"EVER SINCE I WAS BORN, I WAS DOPE," Conner4Real (Andy Samberg) intimates at the beginning of Popstar: Never Stop Never Stopping. The film is 2016's answer to 1984's rock mockumentary This Is Spinal Tap, but instead of satirizing self-inspired "rock gods," the Lonely Island parodies the fame-mongering celebrities who desperately attempt to immortalize their inherent "dopeness" through online oversharing and ill-advised publicity stunts. Jabs are specifically directed towards equally arrogant and insecure musicians like Macklemore, Kanye West, and Justin Bieber. As Connor4Real—the film's celebrity fuckboy incarnate—Samberg captures these artists' very worst qualities.

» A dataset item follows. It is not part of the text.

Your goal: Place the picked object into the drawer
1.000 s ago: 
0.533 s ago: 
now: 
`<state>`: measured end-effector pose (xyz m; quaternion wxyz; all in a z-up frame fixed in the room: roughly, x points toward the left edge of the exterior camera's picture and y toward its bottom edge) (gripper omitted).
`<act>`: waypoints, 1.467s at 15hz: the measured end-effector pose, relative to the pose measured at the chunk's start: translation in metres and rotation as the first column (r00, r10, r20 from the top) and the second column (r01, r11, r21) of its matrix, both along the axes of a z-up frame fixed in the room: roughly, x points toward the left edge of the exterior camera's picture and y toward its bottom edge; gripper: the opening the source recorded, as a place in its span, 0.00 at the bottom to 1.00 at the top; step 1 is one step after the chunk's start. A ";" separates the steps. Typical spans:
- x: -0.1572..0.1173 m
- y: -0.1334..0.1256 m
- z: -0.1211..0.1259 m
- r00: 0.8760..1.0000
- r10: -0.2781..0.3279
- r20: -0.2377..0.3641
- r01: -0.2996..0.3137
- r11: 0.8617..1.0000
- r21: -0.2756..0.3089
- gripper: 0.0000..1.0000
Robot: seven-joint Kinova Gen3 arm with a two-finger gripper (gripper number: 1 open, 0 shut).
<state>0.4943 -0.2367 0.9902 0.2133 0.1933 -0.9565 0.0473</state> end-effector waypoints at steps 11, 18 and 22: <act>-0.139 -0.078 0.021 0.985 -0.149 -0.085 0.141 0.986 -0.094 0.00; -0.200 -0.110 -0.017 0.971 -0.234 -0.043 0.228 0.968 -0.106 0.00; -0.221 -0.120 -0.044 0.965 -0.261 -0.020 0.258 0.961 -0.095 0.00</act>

But it'd be wrong to laud Popstar as a grand roast of modern-day celebrity—the film's peppered with countless cameos, including one from the Biebs himself. In other words, Popstar seems reliant on the winking participation of the people it mocks. While it pokes fun at unseasonable fur coats and onstage holograms, it refuses to bruise any egos, which makes for too many predictable, called-in plot lines and too many jokes that are only sort-of funny. For a few magnificent moments, at least, the film's main players completely nail their targets—particularly Chris Redd's impersonation of Tyler, The Creator and Samberg's Macklemore-y performance of "Equal Rights" (which could, alternatively, be titled "Not Gay").

Popstar's greatest strength is its topicality: It's fascinating to watch a movie where the strongest jokes are completely reliant on the audience's fluency in recent pop culture. While flaming hoverboards and EDM DJ headgear that looks "like the tip of Optimus Prime's dick" might not be funny in five years, right now, it's hard not to laugh along.